Much of this type of problem could be relieved by an adequate psychiatric social service, but psychiatric social workers are no longer specialised in psychiatry and, apart from having no direct responsibility for treating the patient, they do not come under medical control. Most of the experienced social workers who should be dealing with patients sit in lavishly carpeted committee rooms instead, or spend the day writing each other voluminous minutes and reports; even these tend to end up on the family doctor's plate, for action.

It is clearly no longer a question of hotting up any regional facilities, but of attempting to put into reverse a number of cataclysmic, nationwide, policy decisions which have eroded the very basis of individual competence, responsibility and general excellence upon which the NHS depends. We lament a shortage of trained nursing 'staff while tempting many of our best and most devoted nurses to be isolated from patients and absorbed, like the social workers, in administrative duties, in the name of some theoretical advantage of career structure which allows a small proportion of nurses to rise to a seniority which they did not expect, while we still pay the remainder a totally inadequate wage. We lament the shortage of skilled doctors while paying such a wage for their skill, long hours and responsibility that when an advertisement appeared recently to go to Saudi Arabia, 400 British doctors answered it.

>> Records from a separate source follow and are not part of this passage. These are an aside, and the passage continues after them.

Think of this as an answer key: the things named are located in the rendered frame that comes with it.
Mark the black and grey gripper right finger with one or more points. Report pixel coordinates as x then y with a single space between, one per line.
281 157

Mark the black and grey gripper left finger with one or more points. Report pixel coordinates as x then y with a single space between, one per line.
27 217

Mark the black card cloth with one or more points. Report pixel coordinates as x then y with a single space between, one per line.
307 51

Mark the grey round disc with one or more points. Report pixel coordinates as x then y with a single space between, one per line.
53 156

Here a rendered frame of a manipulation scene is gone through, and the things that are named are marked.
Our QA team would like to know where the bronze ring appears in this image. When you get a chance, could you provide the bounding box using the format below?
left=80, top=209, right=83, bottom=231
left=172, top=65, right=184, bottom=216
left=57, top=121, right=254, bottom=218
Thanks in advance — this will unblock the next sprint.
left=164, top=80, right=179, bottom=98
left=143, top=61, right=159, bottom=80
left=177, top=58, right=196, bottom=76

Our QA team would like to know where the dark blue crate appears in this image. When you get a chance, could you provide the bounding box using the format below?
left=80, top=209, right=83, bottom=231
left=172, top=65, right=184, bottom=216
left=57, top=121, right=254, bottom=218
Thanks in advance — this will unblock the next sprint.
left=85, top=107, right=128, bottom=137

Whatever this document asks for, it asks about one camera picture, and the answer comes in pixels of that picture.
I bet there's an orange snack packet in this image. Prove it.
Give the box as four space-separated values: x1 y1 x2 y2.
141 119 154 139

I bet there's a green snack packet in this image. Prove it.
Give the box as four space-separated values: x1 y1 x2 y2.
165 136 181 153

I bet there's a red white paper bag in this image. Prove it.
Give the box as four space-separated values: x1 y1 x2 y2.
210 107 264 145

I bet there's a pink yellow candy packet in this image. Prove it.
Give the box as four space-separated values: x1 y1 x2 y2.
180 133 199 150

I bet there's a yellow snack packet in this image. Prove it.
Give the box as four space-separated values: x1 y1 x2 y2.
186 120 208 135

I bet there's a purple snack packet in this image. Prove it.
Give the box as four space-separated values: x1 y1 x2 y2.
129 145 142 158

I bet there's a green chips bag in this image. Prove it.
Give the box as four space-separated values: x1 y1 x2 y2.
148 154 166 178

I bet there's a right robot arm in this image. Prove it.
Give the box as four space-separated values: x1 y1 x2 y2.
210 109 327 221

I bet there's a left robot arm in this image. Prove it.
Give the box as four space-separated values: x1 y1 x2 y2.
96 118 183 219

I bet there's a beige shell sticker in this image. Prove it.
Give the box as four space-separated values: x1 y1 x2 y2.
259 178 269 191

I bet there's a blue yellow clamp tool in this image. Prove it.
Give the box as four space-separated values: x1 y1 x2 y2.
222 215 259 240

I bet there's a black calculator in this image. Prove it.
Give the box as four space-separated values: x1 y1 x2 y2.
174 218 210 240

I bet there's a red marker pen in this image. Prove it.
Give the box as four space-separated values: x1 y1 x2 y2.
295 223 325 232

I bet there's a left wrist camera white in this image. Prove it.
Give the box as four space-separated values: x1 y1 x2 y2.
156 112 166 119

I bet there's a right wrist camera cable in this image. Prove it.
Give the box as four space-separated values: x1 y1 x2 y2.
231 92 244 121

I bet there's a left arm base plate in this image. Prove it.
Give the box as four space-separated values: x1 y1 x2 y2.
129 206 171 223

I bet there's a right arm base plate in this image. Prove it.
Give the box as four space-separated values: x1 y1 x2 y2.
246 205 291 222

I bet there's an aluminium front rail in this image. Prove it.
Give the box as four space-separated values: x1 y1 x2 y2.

Indeed, the malaise probably goes deeper than the NHS and is related fundamentally to the egalitarian political myths of the Welfare State, based on a bland belief that there are unlimited funds to be disbursed for whatever crazy scheme may be thought up to curry political favour and win votes. They will pay. But it is we who are they, and we are running out of funds. We are spending More than we earn and it has to stop. The knowledge is nationwide, but it is the family doctor who has to keep on bailing the NHS out of its difficulty. We must take health out of the political arena, cut down on administrative spending and rethink the whole basis of NHS finance. The current problems in Essex are but a small example of a buck that has bee,n passed too often.